Some people claim that the potential benefits of intermittent fasting on the body are not exaggerated. It’s claimed that fasting kickstarts hormonal and cellular repair, consequently encouraging positive change in many bodily functions and organs. The thinking is that this advances overall health, and can give those who fast better protection against inflammation, diseases and ageing as well as improved opportunities for staying fit.

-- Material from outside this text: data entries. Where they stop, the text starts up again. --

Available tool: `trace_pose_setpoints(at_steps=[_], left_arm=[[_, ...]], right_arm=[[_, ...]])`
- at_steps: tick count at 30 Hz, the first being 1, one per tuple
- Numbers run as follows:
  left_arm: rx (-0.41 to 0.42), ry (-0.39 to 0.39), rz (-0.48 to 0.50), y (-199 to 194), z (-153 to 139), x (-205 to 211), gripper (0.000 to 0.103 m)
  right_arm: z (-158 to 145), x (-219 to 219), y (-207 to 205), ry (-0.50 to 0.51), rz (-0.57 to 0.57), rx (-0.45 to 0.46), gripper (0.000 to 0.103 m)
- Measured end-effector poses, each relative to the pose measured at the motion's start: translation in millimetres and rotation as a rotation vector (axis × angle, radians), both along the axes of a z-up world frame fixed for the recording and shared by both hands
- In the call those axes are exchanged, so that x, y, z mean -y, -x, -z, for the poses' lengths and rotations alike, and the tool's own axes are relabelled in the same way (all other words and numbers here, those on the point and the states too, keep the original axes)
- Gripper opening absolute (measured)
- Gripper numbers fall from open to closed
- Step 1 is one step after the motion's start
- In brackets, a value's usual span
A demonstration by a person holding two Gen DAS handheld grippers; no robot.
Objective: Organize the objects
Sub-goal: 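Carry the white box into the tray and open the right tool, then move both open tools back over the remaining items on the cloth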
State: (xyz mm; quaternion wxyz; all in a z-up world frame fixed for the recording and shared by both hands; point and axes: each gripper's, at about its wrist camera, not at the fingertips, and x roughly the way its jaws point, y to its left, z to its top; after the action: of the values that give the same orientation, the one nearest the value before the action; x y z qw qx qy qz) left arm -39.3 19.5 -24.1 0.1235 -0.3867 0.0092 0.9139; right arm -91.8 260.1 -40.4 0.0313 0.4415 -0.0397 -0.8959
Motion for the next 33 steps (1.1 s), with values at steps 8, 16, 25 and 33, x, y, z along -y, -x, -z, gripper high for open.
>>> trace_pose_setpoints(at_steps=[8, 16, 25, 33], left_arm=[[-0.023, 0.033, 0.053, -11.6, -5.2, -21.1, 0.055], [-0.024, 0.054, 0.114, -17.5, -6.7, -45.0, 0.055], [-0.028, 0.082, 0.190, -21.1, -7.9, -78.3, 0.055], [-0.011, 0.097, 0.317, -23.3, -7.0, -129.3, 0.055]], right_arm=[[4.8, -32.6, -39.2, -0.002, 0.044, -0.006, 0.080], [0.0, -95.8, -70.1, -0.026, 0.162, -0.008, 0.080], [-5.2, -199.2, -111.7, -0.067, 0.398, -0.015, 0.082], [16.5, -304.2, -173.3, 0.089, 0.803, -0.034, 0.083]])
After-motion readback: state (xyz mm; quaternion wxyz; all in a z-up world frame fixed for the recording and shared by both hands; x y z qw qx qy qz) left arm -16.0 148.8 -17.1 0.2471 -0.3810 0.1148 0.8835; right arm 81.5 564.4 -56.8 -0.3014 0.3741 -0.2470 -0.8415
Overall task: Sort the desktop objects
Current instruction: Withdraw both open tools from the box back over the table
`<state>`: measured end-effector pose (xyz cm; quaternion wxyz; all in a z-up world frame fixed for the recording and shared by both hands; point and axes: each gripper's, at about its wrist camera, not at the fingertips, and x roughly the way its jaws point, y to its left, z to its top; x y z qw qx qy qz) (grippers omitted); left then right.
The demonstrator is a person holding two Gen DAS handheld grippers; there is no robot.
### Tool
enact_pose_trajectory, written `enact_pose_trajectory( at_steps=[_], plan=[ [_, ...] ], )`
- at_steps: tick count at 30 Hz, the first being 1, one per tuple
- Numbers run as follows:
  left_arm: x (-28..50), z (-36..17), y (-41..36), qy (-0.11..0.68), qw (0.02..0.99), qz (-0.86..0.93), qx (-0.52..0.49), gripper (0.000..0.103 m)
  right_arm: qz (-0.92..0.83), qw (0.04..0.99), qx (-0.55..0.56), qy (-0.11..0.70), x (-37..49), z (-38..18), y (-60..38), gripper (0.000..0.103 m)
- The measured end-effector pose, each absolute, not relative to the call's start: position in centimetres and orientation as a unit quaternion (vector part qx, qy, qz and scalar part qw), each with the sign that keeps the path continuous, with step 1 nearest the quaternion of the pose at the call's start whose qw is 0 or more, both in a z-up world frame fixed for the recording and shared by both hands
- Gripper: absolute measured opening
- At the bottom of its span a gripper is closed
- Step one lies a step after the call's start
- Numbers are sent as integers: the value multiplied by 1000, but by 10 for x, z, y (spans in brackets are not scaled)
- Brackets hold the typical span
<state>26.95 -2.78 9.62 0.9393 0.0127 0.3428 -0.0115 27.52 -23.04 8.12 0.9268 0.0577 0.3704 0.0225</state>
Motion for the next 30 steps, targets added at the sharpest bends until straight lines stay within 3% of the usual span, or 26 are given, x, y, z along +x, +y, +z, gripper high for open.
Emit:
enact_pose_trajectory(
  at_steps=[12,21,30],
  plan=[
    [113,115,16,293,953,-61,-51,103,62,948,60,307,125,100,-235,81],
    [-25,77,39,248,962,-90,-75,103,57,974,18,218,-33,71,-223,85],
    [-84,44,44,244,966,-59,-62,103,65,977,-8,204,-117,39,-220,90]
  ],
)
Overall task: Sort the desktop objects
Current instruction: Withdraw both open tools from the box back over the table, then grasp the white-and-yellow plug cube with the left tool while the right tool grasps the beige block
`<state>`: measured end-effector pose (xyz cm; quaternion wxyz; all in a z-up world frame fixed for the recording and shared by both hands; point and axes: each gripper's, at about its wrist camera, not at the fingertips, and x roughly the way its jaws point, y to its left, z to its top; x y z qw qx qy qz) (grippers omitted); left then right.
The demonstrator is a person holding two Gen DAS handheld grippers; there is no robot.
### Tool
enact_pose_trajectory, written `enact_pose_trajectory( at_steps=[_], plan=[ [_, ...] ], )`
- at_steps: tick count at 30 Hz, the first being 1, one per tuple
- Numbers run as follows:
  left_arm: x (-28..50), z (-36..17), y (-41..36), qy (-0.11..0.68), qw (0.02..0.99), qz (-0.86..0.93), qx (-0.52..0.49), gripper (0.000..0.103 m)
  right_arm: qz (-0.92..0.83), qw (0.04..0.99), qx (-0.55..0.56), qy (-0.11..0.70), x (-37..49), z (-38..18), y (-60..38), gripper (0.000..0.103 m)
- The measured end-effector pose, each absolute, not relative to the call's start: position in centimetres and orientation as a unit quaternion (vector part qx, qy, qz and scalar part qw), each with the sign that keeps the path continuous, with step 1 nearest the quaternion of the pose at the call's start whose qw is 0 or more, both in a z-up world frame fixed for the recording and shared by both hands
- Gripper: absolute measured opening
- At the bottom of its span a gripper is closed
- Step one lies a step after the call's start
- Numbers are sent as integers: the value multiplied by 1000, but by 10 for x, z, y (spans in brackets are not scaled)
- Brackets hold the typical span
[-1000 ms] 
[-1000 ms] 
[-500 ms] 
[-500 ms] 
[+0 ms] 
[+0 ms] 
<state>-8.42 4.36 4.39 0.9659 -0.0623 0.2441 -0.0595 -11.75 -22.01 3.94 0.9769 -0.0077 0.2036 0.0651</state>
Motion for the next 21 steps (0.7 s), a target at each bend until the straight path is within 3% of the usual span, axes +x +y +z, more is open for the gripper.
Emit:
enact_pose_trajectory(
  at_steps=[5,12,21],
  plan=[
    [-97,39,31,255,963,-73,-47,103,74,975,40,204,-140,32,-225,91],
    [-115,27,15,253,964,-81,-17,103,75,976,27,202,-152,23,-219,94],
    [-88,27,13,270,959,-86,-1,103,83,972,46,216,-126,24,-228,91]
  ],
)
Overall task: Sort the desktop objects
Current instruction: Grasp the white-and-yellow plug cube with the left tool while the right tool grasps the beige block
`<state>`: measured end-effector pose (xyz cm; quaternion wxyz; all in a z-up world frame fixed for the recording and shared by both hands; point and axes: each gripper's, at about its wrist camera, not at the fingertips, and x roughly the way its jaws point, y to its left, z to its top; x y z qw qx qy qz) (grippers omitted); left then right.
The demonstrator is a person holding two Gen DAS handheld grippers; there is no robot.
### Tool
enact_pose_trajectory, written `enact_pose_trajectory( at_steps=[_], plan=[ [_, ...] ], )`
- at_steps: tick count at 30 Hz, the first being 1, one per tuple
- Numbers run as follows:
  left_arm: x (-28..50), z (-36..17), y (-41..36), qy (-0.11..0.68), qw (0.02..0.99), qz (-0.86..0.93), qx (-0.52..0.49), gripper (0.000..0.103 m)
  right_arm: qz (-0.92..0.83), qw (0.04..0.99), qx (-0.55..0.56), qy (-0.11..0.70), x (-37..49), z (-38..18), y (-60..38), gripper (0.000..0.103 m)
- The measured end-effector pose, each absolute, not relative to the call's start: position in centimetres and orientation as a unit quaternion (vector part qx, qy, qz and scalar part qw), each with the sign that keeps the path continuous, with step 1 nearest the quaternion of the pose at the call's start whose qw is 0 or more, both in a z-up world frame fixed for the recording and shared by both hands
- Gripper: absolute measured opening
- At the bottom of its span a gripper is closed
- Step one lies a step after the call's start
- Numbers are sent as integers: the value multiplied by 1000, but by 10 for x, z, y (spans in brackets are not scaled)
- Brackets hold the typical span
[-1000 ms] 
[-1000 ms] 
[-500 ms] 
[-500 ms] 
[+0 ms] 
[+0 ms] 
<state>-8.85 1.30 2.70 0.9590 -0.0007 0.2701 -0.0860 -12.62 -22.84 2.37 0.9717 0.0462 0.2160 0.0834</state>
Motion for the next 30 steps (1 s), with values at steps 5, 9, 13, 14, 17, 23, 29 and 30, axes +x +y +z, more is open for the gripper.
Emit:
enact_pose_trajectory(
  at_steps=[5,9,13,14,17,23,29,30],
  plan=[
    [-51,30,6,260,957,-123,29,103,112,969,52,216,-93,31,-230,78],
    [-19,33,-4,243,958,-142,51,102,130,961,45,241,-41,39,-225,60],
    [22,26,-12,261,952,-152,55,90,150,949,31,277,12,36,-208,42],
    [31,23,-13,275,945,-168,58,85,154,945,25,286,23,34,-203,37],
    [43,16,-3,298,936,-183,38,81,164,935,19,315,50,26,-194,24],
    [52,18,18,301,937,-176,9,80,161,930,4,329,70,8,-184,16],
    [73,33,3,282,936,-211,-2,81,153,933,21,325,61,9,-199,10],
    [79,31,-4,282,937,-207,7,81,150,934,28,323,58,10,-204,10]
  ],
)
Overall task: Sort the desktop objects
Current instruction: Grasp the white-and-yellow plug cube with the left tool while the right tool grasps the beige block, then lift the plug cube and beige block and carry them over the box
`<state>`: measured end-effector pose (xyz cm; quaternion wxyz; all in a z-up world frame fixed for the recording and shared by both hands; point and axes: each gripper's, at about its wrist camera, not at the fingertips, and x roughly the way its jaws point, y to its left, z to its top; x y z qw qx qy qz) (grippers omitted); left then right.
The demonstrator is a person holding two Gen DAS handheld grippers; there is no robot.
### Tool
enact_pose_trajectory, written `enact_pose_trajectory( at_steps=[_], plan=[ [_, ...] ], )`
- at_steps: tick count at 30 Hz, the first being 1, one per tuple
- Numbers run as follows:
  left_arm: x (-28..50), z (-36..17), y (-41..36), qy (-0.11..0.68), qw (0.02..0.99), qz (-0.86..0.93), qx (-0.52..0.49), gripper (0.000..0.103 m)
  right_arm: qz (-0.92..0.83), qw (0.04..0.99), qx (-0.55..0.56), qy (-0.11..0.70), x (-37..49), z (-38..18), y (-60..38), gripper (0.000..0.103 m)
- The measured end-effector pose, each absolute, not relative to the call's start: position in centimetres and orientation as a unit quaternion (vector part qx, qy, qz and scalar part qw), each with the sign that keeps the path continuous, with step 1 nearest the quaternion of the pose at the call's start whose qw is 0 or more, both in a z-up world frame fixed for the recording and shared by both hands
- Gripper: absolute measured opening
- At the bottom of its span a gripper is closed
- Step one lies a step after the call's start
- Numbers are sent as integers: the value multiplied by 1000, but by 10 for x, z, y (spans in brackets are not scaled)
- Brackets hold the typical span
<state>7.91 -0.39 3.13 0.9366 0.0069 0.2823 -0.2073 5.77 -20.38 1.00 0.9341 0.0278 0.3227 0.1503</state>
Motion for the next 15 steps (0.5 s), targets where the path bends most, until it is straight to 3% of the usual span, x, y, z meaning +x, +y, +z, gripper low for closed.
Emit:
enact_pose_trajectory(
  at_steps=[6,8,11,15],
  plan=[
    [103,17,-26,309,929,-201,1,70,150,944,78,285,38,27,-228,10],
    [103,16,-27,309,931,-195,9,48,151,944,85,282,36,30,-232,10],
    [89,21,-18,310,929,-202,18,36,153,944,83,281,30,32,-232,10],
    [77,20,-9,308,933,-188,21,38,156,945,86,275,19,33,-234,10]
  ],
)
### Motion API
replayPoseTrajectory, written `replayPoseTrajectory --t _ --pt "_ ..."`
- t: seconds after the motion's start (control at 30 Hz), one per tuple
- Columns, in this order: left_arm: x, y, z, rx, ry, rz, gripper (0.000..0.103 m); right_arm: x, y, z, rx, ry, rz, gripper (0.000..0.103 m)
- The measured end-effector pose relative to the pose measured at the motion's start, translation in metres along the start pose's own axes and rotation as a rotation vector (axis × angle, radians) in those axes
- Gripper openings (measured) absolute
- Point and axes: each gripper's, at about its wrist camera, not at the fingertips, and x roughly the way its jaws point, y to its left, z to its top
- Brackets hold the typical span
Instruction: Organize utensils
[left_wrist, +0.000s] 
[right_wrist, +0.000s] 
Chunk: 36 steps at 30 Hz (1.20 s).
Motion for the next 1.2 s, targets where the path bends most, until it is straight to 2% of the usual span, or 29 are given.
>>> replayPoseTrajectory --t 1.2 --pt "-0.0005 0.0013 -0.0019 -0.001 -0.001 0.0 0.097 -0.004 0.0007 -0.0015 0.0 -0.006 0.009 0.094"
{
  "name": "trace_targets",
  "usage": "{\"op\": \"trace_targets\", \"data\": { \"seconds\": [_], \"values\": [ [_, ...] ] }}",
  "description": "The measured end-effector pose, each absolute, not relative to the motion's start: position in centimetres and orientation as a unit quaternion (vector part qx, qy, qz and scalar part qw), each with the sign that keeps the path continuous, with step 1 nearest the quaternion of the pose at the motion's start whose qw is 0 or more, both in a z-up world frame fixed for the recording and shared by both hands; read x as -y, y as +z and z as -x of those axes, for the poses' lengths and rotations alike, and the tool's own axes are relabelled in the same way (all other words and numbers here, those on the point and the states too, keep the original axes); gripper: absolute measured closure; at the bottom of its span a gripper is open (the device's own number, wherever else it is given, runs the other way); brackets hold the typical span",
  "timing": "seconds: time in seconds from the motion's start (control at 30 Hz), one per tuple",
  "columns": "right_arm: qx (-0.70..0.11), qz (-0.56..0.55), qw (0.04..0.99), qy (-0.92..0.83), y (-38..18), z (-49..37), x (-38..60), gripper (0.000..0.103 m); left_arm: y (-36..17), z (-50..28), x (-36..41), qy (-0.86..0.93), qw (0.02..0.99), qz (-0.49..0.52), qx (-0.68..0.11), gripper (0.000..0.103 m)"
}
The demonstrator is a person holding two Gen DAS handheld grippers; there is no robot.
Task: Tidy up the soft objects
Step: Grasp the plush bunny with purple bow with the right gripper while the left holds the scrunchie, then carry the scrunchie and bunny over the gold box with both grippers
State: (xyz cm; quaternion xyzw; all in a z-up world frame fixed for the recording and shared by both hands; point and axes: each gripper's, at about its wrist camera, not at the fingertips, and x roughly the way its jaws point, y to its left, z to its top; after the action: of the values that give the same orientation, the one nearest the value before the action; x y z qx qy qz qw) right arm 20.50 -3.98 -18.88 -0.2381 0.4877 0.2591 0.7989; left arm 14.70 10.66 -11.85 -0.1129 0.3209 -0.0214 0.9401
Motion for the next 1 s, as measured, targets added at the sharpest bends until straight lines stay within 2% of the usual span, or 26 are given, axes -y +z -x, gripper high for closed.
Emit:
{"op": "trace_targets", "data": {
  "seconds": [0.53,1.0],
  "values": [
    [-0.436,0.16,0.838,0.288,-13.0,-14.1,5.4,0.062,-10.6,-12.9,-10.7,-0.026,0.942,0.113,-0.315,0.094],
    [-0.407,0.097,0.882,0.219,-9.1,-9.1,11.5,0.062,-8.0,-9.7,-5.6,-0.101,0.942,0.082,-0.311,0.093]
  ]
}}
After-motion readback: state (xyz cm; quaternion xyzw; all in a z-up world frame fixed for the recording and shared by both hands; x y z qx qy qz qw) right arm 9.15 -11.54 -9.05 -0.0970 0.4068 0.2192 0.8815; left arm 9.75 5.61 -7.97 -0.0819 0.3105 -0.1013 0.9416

A powerful choice for weight watchers

There’s a reason why the fitness-focused crowd can’t get enough of intermittent fasting – they love it for its acclaimed weight loss and muscle gain. Essentially the daily caloric intake of those who fast tends to be lower, as they eat fewer meals (given they don’t go overboard with the eating part, of course). Also, fasting is said to lower insulin, which in turn increases the metabolic rate, thereby facilitating weight loss. In short, intermittent fasters believe they have a double advantage when it comes to shedding pounds and building muscle.

Historical health

Fasting has been practised for centuries by different communities around the world and is embraced for its physical as well as spiritual merits. It adds simplicity to life; there’s less of a hassle with buying and preparing food and cleaning up after, giving those who follow it more time to focus on priorities and a better resolve, as they learn to control consumption habits. 

Choose your fasting style

There are many ways to follow intermittent fasting, for example:

  • The 16:8 method:
      The most well-followed is a per-day fasting cycle in which you eat during an eight-hours window and fast for the remaining 16 hours. Usually the 16 hours covers sleep time, so adherents tend to start meals with a late breakfast or lunch and eat until early dinner. For example, people will eat from 10am to 6pm, 12pm to 8pm and so forth, depending on what best suits them.
  • The 5:2 diet:
    Using this weekly format, fasters eat normally for five days and fast for two non-consecutive days. On fast days, they chose to eat 500 to 600 calories in total, usually covered in two small meals. 

A few words of caution

While intermittent fasting is generally considered safe, there are precautions to keep in mind. It could increase hormonal complications in some women if practised intensely and isn’t ideal for soon-to-be or new mums. Anyone with medical conditions, further questions or concerns  – particularly those on medication – should consult their doctor before considering any form of fasting.